▶ _Your instructions_: All that should come back is the lines of the data below from the one containing "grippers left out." to the one containing "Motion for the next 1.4", inclusive, exactly as they stand.

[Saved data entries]
= = = = =

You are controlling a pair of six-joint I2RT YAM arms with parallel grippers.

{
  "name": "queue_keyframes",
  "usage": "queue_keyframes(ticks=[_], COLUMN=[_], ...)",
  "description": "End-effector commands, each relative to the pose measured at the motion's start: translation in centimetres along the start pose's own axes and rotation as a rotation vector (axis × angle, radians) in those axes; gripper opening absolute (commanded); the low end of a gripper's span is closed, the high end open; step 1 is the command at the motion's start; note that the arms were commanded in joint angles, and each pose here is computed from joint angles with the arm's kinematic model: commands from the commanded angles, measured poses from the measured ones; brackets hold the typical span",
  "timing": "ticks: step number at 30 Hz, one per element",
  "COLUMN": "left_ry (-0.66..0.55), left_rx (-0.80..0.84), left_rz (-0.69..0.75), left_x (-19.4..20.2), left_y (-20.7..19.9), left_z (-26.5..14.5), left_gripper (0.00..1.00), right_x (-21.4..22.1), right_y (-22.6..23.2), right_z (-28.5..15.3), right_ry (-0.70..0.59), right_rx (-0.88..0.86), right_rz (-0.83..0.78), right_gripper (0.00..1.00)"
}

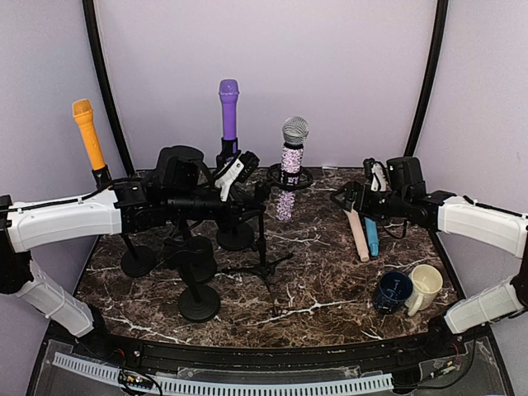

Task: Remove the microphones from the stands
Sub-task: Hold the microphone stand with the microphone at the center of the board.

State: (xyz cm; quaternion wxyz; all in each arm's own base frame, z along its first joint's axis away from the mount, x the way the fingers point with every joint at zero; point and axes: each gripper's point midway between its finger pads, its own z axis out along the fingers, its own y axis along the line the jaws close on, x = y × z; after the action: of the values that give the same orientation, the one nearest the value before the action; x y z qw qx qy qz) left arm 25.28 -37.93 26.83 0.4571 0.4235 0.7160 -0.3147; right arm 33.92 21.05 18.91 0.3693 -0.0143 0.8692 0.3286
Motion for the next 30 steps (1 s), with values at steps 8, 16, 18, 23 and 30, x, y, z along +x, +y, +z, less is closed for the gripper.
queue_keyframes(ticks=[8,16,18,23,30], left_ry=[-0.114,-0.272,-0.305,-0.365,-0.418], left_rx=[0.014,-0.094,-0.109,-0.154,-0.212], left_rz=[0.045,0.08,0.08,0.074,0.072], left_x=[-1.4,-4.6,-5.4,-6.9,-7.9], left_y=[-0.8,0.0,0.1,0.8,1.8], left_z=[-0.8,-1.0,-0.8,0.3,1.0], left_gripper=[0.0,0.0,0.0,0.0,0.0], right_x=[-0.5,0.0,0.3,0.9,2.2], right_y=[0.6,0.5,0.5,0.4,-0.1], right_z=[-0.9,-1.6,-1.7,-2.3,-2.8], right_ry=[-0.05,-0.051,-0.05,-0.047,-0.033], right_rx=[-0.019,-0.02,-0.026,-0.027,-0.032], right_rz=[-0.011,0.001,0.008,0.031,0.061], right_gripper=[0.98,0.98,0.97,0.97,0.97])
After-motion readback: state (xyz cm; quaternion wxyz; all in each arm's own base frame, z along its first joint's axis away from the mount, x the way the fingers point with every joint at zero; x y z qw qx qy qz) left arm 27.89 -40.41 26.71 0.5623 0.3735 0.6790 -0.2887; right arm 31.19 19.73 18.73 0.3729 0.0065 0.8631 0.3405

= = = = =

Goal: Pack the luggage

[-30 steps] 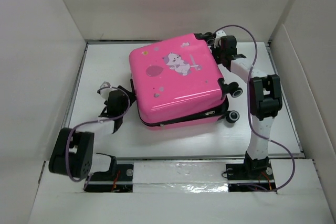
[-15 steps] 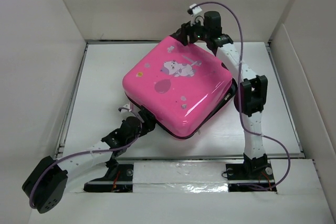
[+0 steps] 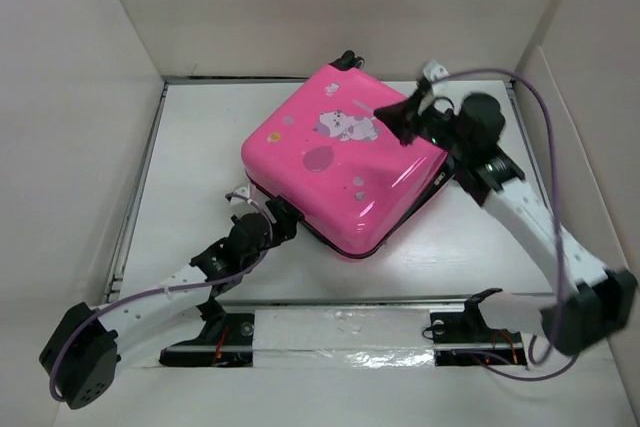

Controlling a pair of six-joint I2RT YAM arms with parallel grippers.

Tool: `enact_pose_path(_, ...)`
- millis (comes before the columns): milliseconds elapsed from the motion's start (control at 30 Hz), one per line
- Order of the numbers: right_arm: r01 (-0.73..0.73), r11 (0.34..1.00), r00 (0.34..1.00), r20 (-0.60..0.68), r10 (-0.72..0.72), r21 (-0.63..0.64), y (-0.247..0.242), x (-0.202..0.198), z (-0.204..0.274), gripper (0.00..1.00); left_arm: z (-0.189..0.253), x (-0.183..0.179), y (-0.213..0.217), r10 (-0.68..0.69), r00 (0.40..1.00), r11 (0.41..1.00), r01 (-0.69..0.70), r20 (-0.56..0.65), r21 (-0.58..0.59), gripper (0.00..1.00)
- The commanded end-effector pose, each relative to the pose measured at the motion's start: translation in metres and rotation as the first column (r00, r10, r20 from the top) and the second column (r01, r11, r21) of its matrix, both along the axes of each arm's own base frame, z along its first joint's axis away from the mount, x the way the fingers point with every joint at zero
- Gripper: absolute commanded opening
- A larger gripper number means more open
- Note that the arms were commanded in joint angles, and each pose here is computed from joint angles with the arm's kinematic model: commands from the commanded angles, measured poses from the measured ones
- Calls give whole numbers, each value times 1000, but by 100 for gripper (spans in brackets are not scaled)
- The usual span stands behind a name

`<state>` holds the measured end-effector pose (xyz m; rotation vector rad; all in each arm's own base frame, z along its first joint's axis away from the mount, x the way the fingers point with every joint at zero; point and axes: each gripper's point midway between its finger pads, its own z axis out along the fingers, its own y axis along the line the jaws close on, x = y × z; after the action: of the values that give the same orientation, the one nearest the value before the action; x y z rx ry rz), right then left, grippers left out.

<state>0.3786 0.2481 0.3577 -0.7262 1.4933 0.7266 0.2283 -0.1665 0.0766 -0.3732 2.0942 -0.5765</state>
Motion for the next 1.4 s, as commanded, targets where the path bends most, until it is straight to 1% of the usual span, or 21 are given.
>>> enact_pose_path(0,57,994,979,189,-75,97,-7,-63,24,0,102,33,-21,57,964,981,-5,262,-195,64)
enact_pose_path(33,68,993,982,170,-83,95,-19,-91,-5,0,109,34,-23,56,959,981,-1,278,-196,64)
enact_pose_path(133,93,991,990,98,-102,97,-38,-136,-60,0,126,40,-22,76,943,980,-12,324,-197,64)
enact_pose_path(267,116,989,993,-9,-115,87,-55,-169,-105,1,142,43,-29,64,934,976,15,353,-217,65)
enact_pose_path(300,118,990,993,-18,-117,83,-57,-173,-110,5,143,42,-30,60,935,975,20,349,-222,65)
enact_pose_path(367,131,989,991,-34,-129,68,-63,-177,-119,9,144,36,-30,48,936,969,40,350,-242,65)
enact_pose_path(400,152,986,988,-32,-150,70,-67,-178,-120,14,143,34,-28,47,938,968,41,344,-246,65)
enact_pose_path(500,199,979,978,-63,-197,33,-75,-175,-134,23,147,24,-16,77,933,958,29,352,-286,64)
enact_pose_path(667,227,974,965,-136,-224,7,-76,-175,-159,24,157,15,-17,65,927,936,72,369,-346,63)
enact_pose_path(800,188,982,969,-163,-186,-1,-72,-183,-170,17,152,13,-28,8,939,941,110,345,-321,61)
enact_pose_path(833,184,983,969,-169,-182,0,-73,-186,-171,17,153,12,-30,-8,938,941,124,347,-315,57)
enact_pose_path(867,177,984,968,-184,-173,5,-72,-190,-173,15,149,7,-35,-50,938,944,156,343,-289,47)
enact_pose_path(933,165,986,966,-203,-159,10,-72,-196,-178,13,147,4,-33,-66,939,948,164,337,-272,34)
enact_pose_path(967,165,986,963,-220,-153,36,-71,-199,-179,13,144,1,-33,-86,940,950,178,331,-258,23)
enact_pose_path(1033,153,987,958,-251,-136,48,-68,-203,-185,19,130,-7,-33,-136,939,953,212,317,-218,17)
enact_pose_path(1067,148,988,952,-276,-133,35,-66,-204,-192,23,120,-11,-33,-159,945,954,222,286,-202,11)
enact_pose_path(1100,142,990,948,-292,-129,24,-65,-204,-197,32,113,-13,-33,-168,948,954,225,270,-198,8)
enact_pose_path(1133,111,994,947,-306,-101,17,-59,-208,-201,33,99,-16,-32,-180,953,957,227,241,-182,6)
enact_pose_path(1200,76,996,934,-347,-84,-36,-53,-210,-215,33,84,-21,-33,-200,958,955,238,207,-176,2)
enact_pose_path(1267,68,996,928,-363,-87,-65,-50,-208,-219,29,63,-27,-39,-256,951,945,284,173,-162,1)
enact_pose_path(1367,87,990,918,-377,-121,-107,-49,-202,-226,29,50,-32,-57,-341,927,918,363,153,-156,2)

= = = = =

▶ _Task output_:
`<state>` holds the measured end-effector pose (xyz m; rotation vector rad; all in each arm's own base frame, z along its first joint's axis away from the mount, x the way the fingers point with every joint at zero; point and axes: each gripper's point midway between its finger pads, its own z axis out along the fingers, its own y axis along the line the jaws close on, x = y × z; after the action: of the values that give the same orientation, the one nearest the value before the action; x y z rx ry rz), right then left, grippers left out.

<state>0.3786 0.2481 0.3577 -0.7262 1.4933 0.7266 0.2283 -0.1665 0.0766 -0.3732 2.0942 -0.5765</state>
Motion for the next 1.4 s, as commanded, targets where the path bends most, until it is straight to 1% of the usual span, or 21 are given.

The exercise asks for nothing more than this.